13 Further evidence for Buek’s friendship with Einstein comes from a letter of
Hermann Cohen to Paul Natorp, dated 28 November 1914, which contains the
following passage: ‘It is very interesting that Buek is attending Einstein’s lectures &
comes together with him regularly & discusses thoroughly with him. He finds him
unclear philosophically, & still has no clear opinion on the whole thing, in which only
the difficult mathematics is beyond doubt’ (Universitätsbibliothek Marburg, Ms.
831/52; quoted from Holzhey 1986, vol. 2: 436).
14 Albert Einstein to Emil Szittya, 18 July 1953 (Nachlass Szittya, DLA Marbach).
Buek obtained regular financial support from the ‘Einstein fund’ for several years.
15 As an ‘Auditor’ he was allowed to attend lectures but could not take exams.
16 Eugen Bleuler (1857–1939) was professor of psychiatry at the University of
Zurich and the successor to Auguste Forel as director of the Psychiatric University
clinic ‘Burghölzli’ from 1898 to 1927. Bleuler was the first director of a psychiatric
clinic in Europe to adopt the psychoanalytical methods of Sigmund Freud. C.G. Jung,
the founder of analytical psychology, first was an assistant and then a collaborator of
Bleuler at the clinic ‘Burghölzli’ from 1900 to 1909. Bleuler is known in particular for
his analysis of schizophrenia (sometimes also designated as ‘morbus Bleuler’).
17 Vera Figner (1852–1942) was a leading member of the militant revolutionary
group ‘Narodnaya Volya’ (Will of the People), which was responsible for the
assassination of Tsar Alexander in 1881. In 1894 Figner was sentenced to death, but the
death sentence was not carried out and after her trial she was imprisoned for twenty
years at Schlüsselburg. In late 1906 she was set free and with the help of friends
brought to Switzerland for cure treatment in spring 1907, via Finland and Sweden.

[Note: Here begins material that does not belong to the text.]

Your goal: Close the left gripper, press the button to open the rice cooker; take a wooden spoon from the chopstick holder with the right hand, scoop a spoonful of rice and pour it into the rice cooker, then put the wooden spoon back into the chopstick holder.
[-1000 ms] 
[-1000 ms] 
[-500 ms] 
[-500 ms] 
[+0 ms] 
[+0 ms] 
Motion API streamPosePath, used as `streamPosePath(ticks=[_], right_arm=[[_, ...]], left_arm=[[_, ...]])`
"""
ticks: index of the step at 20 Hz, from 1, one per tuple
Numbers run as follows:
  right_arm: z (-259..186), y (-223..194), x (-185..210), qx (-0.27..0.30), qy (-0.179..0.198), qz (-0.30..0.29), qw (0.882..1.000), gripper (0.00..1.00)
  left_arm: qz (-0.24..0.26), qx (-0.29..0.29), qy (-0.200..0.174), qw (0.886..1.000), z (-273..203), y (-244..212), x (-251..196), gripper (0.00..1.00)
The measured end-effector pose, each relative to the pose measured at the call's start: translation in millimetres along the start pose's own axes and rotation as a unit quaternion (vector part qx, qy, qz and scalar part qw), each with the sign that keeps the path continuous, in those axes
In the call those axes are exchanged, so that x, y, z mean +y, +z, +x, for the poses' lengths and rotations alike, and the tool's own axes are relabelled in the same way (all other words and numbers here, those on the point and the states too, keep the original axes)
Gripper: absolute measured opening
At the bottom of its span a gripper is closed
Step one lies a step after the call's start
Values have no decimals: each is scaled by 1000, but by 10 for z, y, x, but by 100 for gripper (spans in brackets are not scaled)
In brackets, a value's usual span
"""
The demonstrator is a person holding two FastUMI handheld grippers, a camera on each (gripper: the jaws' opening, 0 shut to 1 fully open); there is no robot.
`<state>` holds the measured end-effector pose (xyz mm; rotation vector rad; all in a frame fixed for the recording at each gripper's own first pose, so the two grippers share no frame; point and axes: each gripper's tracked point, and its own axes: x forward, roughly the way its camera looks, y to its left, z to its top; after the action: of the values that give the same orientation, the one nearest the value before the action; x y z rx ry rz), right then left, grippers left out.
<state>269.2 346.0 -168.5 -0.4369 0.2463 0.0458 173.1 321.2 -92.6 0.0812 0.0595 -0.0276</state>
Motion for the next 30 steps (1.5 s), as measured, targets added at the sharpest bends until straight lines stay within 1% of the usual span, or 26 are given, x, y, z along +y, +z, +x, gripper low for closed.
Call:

After several years in exile, spent mostly in Switzerland, she returned to Russia before
the revolution.
18 Otto Veraguth was a well-known psychotherapist in Zurich.
19 In a letter of 1857, Tolstoy raved about the awesome beauty of the unique
landscape around Clarens, which had ‘blinded’ him and had ‘moved [him] with
unexpected force’ (quoted from Huser 2003: 82). Twenty-one years later, Tchaikovsky
wrote that he could not imagine any landscape outside of Russia ‘which more than this
one exerts a comforting influence on the soul’ (quoted from Huser 2003: 82-3).
20 The private library of Nicolai Aleksandrovich Rubakin comprised one of the
largest collections of Russian books in Western Europe. At the time of Rubakin’s death
in 1946 it comprised approximately 100,000 volumes. Rubakin freely offered his books
to anybody who was interested. Before the Russian revolution of 1917 his library was
used inter alia by the bolshevists and menshevists who lived in Baugy, and by guests
like Bukharin, Plekhanov, Lenin, and Stravinsky (cf. Senn 1973).
21 Letter to the author from François Allisson, Researcher at the Centre Walras-
Pareto at the University of Lausanne, 5 July 2010.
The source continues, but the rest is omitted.